En entrant dans ce monastère, explicitement nommé chez Théodoret et dans la Vie Syriaque, anonyme dans la Vie Grecque, le saint n’a qu’une idée encore vague de sa quête de Dieu. L’étape de Teleda va lui fournir une culture monastique, mais va surtout le convaincre qu’il est fait pour être un ascète solitaire : les exercices qu’il s’inflige (corde enroulée autour du corps qui entame sa chair et provoque une putréfaction malodorante), ses privations (repas une fois par semaine, Carême dans une grotte infestée de bêtes malfaisantes) ne peuvent être pratiqués par les autres moines qui le rejettent.
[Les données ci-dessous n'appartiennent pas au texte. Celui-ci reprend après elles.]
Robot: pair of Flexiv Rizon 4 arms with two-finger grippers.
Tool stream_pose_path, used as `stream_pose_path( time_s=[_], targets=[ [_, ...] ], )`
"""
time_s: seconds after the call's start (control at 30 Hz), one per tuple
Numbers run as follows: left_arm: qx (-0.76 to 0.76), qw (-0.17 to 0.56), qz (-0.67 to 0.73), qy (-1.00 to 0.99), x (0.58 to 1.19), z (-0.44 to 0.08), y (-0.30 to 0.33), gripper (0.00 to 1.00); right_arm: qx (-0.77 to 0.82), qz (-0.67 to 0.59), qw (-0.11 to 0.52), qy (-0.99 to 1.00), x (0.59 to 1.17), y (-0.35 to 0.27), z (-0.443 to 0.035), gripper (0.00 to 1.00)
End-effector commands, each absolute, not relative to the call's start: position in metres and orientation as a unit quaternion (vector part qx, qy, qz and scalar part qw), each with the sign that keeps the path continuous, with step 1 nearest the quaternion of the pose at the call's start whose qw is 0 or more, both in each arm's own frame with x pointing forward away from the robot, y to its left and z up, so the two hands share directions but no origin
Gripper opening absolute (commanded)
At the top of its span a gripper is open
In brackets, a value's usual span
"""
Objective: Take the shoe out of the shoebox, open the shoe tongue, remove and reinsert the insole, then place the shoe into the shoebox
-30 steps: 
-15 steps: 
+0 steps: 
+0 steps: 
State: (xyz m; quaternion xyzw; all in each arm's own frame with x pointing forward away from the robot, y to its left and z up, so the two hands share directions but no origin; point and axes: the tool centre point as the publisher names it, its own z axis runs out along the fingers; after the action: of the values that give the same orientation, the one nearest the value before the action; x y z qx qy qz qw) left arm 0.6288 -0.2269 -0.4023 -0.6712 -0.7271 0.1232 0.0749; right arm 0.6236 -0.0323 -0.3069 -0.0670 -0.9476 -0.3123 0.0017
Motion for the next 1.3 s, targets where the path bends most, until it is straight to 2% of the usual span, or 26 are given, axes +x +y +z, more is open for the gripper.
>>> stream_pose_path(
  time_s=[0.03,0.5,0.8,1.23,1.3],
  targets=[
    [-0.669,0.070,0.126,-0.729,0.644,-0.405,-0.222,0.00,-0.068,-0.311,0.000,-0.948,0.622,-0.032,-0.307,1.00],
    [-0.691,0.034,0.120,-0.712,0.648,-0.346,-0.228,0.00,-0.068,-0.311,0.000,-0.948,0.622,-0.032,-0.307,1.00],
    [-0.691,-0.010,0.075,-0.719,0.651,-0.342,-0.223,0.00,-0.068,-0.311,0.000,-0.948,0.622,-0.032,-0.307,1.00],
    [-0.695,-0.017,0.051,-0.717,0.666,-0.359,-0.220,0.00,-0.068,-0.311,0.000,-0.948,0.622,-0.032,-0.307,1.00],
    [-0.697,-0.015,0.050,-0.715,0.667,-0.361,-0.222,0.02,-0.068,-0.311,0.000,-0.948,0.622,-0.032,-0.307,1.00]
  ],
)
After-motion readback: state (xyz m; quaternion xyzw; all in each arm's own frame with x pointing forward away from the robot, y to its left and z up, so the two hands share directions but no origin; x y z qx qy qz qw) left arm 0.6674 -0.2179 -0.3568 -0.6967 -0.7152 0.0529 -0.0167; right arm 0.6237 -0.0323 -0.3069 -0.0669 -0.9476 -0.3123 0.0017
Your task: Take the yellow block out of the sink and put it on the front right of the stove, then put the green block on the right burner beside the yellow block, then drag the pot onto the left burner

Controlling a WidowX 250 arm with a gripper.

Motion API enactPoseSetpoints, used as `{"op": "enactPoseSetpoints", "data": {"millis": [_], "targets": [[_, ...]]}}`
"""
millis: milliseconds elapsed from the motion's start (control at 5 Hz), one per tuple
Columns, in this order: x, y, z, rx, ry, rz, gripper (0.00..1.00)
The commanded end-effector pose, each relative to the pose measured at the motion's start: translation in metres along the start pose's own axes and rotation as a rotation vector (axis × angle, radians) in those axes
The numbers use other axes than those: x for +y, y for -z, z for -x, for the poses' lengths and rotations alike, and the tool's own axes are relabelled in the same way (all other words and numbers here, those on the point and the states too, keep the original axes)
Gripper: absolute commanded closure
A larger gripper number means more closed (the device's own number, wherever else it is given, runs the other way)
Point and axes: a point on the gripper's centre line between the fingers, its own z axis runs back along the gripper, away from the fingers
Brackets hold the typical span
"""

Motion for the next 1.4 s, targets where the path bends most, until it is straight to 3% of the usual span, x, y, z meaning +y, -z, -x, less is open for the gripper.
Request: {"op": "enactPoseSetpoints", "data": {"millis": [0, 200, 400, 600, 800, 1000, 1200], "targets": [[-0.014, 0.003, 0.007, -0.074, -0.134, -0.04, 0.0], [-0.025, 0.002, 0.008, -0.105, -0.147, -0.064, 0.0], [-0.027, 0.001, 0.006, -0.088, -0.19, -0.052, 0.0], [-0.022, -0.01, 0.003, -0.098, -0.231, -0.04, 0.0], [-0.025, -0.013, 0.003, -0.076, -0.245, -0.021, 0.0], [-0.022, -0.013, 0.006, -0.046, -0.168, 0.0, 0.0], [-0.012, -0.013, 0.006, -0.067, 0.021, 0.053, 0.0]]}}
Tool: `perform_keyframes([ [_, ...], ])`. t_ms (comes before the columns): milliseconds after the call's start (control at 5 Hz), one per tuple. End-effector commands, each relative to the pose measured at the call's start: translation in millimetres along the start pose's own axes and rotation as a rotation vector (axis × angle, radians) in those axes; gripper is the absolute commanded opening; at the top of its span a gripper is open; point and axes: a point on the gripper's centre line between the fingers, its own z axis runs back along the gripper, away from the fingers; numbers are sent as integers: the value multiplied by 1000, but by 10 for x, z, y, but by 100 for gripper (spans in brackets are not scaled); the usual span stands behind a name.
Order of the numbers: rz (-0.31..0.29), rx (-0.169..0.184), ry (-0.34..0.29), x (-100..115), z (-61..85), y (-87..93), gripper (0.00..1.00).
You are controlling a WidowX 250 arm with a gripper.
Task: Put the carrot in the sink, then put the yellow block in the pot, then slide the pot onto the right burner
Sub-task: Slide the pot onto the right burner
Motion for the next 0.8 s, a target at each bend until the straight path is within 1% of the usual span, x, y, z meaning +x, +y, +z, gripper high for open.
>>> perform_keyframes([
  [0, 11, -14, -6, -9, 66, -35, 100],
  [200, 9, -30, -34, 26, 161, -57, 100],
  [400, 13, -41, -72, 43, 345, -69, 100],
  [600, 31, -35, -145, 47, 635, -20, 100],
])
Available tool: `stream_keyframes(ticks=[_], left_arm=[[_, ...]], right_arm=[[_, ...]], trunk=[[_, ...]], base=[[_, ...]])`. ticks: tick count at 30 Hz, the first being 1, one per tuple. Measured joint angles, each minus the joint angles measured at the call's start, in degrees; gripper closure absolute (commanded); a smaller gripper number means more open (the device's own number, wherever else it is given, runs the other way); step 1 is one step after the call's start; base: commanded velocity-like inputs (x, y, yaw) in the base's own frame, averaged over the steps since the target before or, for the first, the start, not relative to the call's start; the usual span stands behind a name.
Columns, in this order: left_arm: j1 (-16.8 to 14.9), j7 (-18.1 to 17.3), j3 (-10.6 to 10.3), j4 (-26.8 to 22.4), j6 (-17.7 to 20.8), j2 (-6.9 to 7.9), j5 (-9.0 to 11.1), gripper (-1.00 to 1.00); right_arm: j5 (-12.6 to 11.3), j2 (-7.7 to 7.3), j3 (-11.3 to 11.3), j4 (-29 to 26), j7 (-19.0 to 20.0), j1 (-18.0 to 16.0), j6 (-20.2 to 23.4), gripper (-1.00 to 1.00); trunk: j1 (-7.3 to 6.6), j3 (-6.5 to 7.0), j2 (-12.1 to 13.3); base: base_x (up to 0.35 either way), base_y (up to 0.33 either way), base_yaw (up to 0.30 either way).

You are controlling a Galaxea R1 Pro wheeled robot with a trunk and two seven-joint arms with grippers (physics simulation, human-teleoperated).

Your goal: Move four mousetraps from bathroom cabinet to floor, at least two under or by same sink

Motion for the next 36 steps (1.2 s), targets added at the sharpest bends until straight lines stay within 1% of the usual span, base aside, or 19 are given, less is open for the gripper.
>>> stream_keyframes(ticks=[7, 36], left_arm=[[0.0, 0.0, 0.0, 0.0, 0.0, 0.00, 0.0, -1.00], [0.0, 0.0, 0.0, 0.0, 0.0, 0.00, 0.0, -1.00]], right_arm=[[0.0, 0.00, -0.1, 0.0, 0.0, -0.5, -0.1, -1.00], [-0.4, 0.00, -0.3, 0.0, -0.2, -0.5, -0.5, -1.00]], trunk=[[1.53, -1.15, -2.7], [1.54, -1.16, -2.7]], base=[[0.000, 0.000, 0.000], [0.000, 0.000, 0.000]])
Il quitte le monastère, regretté par l’higoumène, en 410 (selon le manuscrit B de la Vie Syriaque), pour rejoindre Tell Neshe (Telanissos en grec, l’actuel Deir Sem‘an) où il passe le reste de sa vie.

L'anachorète

Il s’établit d’abord dans le village même (étape omise dans la Vie grecque), dans une petite communauté, dans une pièce sous comble, où il resta trois ans selon Théodoret, au moins un an selon la Vie Syriaque. Il s’installe ensuite sur la colline dominant le village, à l’emplacement du site actuel de Qal‘at Sem‘an. Il commence par vivre dans un enclos bâti en pierres sèches où il se tient accroupi ou debout, le pied droit attaché à une chaîne fixée à un rocher. D’après Théodoret, il accepte d’enlever cette entrave sur les instances du chorévêque Mélétios. Ses terribles mortifications, sa capacité de faire abstinence totale de nourriture et de boisson pendant le Carême, ses premiers miracles attirent les fidèles d’horizons de plus en plus lointains. Il a alors l’idée de s’installer sur un pilier de quelques coudées et, très vite, il en souhaite un plus grand. La Vie Syriaque raconte qu’il souhaitait un pilier de 30 m mais qu’une apparition lui en imposa un de 40 coudées (soit une hauteur de 16,80 m). C’est également la hauteur que donne la Vie Grecque. L’envoyé de Dieu lui indique aussi qu’elle doit être composée de trois éléments, en hommage à la Trinité. Sans doute l’idée de monter sur une colonne a-t-elle pu dériver de la perception de la colonne comme symbole du rapprochement vers Dieu et du rôle d’intermédiaire que pouvait acquérir celui qui s’y installait.

La mort du saint

La mort de saint Syméon fait l’objet de récits concordants pour l’essentiel et détaillés dans les deux Vies. Elle est discrète, annoncée par une odeur suave. Sa dépouille est réclamée par les moines de Deir Sem‘an, mais aussi par les bédouins nomades. Les habitants d’Antioche la revendiquent pour eux et refusent même de céder la relique à l’empereur Léon, car, disent-ils, ils n’ont plus de remparts, sans doute endommagés par le tremblement de terre de 458. Le Maître des Milices de l’Orient, le goth Ardabur, dirige en personne l’importante troupe (600 soldats selon la Vie Grecque) chargée de veiller à la sécurité du transport. Portée par les hommes jusqu’à Shih, sans doute le lieu-dit actuel de Shih ed Deir, sur les contreforts du Djebel Sem‘an, dans la plaine d’‘Afrin, elle est à partir de ce village mise sur un chariot et prend la route d’Antioche. En cinq jours, un voyage triomphal mène la dépouille jusqu’à Antioche où, après peut-être une station intermédiaire dans l’église de Kassianos, elle est placée dans la cathédrale bâtie par Constantin, probablement dans un oratoire particulier (Vie Grecque).